Dropped in on the neighbours yesterday. They happen to be cigarette smokers when not on the patch, so I had a look at the new packaging.
I think Doug's was Players Filter, but I couldn't tell for certain because there was no room for the label. Instead I saw a man's mouth, held open to display a tongue covered in what looked to be white, flaky mold. Just so we didn't take the image as a reminder to brush our teeth, the text informed us that this was what mouth cancer looked like, and that the gentleman would probably lose his tongue.
A second package on the table contained Claudette's slims. In this case, the smoker got to look at an image of a girl with no lips and blackened teeth.
The Department of National Health, not satisfied with the provision of information, have become purveyors of Grand-Guignol.
Don't get me wrong. I regard cigarette smoking as a deadly habit and cigarette companies as the personification of corporate evil. I know about second-hand smoke and the risk to the fetus and what a drag smokers are to the medical system. Anyone who can be trusted with hot coffee knows that.

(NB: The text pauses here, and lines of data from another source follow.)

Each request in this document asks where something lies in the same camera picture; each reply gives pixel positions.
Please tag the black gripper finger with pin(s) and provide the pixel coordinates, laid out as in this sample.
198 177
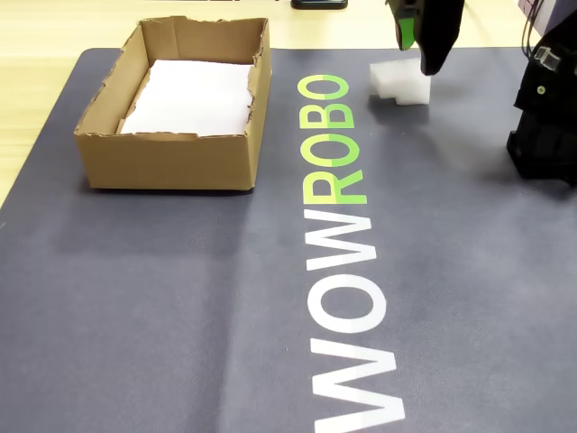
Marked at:
439 40

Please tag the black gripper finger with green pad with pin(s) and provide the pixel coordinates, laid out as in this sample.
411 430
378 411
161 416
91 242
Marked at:
405 27

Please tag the white foam block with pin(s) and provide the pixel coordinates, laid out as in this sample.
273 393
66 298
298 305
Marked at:
403 83

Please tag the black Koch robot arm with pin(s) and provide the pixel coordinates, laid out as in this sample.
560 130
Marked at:
547 117

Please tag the white foam sheet in box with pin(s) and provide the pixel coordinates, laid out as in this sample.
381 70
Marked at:
189 97

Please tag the brown cardboard box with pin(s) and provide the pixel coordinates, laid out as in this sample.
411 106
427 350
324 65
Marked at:
171 160

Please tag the grey WOWROBO mat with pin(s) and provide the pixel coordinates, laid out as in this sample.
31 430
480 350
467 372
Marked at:
158 293

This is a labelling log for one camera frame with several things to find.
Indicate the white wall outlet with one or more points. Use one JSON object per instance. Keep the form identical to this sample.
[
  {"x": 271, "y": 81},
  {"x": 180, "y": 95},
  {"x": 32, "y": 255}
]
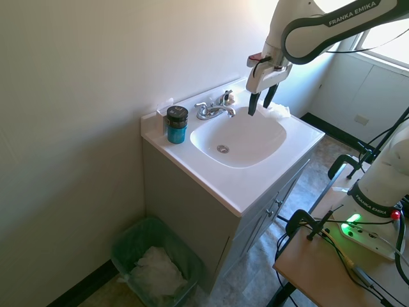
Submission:
[{"x": 361, "y": 119}]

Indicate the teal jar with black lid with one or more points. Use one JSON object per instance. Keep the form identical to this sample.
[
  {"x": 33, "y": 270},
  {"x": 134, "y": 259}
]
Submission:
[{"x": 176, "y": 129}]

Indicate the silver cabinet knob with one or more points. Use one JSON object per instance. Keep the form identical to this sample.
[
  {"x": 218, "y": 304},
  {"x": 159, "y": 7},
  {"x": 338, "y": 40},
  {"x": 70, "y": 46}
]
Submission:
[
  {"x": 270, "y": 212},
  {"x": 277, "y": 202}
]

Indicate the white bathroom sink vanity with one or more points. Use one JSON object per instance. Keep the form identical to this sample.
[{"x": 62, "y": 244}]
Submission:
[{"x": 243, "y": 179}]

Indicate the black C-clamp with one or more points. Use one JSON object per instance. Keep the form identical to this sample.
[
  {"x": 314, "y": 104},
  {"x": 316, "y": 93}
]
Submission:
[
  {"x": 340, "y": 163},
  {"x": 298, "y": 219}
]

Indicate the grey vanity cabinet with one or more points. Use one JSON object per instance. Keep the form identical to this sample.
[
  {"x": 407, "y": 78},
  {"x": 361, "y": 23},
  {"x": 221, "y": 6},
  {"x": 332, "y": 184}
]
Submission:
[{"x": 195, "y": 198}]

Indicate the chrome sink faucet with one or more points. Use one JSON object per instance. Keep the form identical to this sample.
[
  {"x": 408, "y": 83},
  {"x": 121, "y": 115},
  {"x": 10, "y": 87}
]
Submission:
[{"x": 212, "y": 110}]

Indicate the window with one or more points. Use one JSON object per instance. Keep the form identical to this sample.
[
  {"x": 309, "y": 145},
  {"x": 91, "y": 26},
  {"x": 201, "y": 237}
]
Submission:
[{"x": 386, "y": 41}]

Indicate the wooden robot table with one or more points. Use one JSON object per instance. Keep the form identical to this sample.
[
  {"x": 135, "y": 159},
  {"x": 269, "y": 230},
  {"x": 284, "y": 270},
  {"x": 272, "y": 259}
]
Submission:
[{"x": 319, "y": 265}]

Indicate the discarded white tissues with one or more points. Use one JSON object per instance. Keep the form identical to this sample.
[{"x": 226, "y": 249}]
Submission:
[{"x": 159, "y": 272}]

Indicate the red emergency stop button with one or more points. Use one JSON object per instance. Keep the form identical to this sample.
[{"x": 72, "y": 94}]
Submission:
[{"x": 396, "y": 214}]

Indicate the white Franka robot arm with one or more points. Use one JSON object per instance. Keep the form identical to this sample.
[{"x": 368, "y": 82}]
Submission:
[{"x": 274, "y": 25}]

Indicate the green trash bin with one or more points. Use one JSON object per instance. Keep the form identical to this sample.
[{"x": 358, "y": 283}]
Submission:
[{"x": 128, "y": 243}]

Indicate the chrome sink drain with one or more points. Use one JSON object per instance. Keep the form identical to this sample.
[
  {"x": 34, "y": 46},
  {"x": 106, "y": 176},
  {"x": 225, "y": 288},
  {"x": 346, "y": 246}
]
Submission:
[{"x": 223, "y": 148}]

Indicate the black baseboard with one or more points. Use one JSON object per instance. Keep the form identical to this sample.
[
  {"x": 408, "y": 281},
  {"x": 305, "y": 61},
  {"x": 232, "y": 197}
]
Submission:
[
  {"x": 332, "y": 129},
  {"x": 86, "y": 283}
]

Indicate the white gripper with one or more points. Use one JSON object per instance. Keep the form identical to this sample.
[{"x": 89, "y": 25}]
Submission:
[{"x": 266, "y": 78}]

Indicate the white tissue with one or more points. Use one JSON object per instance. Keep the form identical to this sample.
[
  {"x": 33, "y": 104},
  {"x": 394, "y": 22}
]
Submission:
[{"x": 279, "y": 111}]

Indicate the small beige object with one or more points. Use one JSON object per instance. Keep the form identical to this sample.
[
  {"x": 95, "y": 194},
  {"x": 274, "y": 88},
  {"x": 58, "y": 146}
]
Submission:
[{"x": 230, "y": 98}]

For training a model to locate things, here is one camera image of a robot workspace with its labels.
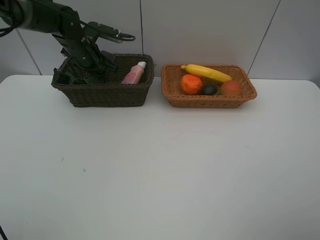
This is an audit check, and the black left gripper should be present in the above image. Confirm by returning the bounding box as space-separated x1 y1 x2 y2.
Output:
53 50 117 85

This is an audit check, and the pink squeeze bottle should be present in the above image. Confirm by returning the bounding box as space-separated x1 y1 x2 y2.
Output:
121 61 147 85

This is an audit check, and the orange tangerine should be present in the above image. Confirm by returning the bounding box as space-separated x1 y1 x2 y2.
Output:
180 74 204 96

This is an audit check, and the yellow banana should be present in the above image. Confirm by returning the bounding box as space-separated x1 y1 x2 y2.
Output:
180 64 232 83

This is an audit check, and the dark green mangosteen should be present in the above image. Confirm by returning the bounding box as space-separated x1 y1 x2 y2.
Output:
200 84 219 96

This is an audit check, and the red-orange peach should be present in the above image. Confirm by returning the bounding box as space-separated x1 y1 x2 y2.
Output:
219 80 242 97

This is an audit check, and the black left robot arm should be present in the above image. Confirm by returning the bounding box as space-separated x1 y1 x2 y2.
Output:
0 0 119 85

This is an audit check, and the dark brown wicker basket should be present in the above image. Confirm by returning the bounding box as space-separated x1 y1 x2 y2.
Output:
51 53 155 108

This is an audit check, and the orange wicker basket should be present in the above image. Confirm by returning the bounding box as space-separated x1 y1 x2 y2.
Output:
161 64 257 109

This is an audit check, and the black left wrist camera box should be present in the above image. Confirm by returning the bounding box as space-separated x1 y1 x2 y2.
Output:
83 21 136 44

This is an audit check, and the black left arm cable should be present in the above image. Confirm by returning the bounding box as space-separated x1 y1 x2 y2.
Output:
0 14 20 38

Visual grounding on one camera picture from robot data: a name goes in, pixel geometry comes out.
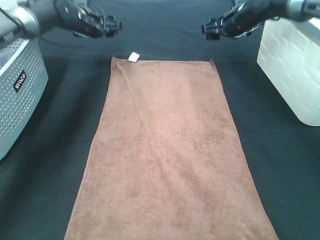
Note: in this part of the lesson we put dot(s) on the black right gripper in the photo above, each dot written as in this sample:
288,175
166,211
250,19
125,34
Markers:
231,25

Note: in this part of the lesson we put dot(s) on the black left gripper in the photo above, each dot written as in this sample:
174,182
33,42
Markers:
91,24

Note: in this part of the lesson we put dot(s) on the brown towel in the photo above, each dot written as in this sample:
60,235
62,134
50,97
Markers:
166,161

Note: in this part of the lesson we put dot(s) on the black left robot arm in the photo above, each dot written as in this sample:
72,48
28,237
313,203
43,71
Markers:
29,19

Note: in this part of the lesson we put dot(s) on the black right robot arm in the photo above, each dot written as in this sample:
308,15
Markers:
245,16

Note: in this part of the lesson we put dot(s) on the white plastic storage bin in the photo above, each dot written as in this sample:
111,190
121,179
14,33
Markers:
289,55

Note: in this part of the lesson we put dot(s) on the white perforated laundry basket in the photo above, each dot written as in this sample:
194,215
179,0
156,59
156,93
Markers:
23,78

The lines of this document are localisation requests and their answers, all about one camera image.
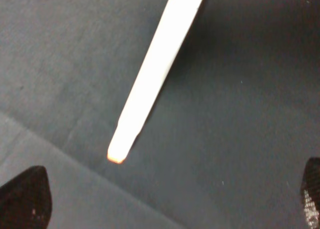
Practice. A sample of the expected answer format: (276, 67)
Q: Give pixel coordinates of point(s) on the black tablecloth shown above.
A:
(226, 143)

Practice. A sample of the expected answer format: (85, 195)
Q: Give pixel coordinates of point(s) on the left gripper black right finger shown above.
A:
(310, 192)

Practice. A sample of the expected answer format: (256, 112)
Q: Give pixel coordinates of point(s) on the white marker pen orange caps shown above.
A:
(173, 26)

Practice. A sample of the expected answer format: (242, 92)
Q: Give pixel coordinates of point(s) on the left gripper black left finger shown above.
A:
(26, 200)

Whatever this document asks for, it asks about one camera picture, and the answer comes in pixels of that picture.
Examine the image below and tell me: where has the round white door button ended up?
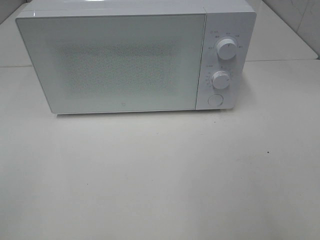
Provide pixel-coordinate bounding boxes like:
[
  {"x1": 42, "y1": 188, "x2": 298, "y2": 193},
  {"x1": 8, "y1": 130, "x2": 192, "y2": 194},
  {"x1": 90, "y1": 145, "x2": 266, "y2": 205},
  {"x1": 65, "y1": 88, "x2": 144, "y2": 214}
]
[{"x1": 208, "y1": 94, "x2": 224, "y2": 107}]

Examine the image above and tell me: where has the white timer knob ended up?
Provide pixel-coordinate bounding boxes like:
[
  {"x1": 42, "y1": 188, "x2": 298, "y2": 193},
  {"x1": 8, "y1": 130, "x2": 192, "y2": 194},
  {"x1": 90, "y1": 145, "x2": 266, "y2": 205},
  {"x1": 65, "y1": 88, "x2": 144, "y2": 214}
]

Even so, this new level of propaganda leads me to wonder if, given a moral justification, there is any limit to the capacity of well-meaning bureaucrats to torture people for their own good.
What next? Will they conceal sharp objects in packages so that people cut themselves when they reach for a smoke? Perhaps the filters will be coated with dog feces, or the paper infected with a virus that gives people Plantar warts between their fingers.
Unintended consequences?
Surely there is a difference between warning about the dangers of smoking and conditioning human beings with aversion therapy like lab rats.

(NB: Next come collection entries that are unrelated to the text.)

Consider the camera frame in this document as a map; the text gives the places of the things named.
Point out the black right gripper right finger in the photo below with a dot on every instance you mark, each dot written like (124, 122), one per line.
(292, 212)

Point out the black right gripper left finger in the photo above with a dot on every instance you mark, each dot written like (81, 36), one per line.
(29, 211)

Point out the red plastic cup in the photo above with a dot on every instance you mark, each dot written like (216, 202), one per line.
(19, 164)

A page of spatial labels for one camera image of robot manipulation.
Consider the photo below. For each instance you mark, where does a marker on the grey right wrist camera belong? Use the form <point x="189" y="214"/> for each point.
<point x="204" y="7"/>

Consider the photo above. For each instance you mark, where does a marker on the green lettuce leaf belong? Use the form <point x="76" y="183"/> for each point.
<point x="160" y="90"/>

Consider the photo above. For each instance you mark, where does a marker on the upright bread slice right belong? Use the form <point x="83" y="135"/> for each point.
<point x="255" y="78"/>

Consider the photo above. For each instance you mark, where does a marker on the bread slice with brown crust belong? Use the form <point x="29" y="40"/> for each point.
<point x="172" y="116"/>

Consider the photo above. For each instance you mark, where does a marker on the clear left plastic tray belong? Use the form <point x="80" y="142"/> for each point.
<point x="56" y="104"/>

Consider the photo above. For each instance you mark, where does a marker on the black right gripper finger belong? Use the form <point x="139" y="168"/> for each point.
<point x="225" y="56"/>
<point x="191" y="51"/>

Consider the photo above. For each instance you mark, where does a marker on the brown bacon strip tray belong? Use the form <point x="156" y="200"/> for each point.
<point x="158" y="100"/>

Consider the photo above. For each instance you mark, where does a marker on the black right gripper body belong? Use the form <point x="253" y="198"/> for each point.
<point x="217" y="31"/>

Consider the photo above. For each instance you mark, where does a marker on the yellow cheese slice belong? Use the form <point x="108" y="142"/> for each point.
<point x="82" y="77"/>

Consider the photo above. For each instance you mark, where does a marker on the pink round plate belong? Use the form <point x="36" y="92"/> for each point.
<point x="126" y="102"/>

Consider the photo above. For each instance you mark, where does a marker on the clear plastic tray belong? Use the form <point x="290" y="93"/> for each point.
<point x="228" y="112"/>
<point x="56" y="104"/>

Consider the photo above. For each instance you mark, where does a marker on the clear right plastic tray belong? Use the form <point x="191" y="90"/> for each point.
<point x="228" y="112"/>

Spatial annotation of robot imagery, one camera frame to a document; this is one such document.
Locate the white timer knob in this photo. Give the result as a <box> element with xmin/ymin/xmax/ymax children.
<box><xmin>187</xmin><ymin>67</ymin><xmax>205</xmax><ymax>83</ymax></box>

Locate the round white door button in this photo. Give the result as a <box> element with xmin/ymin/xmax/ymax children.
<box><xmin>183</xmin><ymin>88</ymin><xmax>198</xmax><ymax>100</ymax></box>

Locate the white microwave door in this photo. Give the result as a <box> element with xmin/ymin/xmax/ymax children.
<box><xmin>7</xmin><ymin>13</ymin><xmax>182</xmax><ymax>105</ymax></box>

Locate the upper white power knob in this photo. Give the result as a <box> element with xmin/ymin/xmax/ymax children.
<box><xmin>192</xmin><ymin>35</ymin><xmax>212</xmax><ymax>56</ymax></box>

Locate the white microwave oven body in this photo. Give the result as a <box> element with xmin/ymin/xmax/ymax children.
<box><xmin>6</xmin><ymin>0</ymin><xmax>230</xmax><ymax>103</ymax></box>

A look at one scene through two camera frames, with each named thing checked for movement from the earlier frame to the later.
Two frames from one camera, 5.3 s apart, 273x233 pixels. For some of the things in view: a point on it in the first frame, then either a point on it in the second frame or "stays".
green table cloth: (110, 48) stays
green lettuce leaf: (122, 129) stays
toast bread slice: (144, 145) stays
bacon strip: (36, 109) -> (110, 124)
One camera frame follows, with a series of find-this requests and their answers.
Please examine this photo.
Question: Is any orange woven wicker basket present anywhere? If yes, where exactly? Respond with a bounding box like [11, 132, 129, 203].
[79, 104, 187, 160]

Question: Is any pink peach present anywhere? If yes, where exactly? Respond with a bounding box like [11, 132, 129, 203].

In A Clockwork Orange, the Burgess book and Kubrick film, Alex DeLarge, a nasty, violent lad with a taste for Beethoven, has his eyes forcefully tweezed open and is subjected to the "Ludovico Technique," an experimental aversion therapy to cure anti-social tendencies.
The technique is a success. Alex is wracked by nausea at the slightest hint of violence; he becomes a peaceful human being, but with an unintended consequence -- he also gets sick when he hears classical music.
I wonder if the new batch of state-sponsored aversion therapy will have some unintended consequences of its own. At minimum, I predict a heightened demand for retro cigarette cases and other accessories.
Who knows -- the new packaging could actually make smoking glamorous again.